### Dataset content
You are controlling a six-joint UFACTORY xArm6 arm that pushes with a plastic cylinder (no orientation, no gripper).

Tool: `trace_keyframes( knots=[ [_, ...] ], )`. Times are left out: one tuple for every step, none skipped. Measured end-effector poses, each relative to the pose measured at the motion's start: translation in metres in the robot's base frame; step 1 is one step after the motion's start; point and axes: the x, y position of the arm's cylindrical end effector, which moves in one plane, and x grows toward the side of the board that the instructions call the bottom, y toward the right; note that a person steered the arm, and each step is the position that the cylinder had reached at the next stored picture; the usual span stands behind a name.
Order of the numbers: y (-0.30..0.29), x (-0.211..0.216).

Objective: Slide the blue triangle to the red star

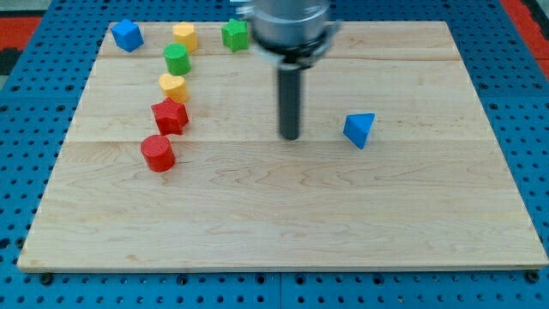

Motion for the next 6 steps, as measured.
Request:
trace_keyframes(
  knots=[
    [0.098, -0.014],
    [0.15, -0.014],
    [0.193, 0.007],
    [0.117, 0.014],
    [0.013, 0.004],
    [-0.046, 0.003]
  ],
)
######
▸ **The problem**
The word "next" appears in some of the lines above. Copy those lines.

▸ **Response**
Tool: `trace_keyframes( knots=[ [_, ...] ], )`. Times are left out: one tuple for every step, none skipped. Measured end-effector poses, each relative to the pose measured at the motion's start: translation in metres in the robot's base frame; step 1 is one step after the motion's start; point and axes: the x, y position of the arm's cylindrical end effector, which moves in one plane, and x grows toward the side of the board that the instructions call the bottom, y toward the right; note that a person steered the arm, and each step is the position that the cylinder had reached at the next stored picture; the usual span stands behind a name.
Motion for the next 6 steps, as measured.

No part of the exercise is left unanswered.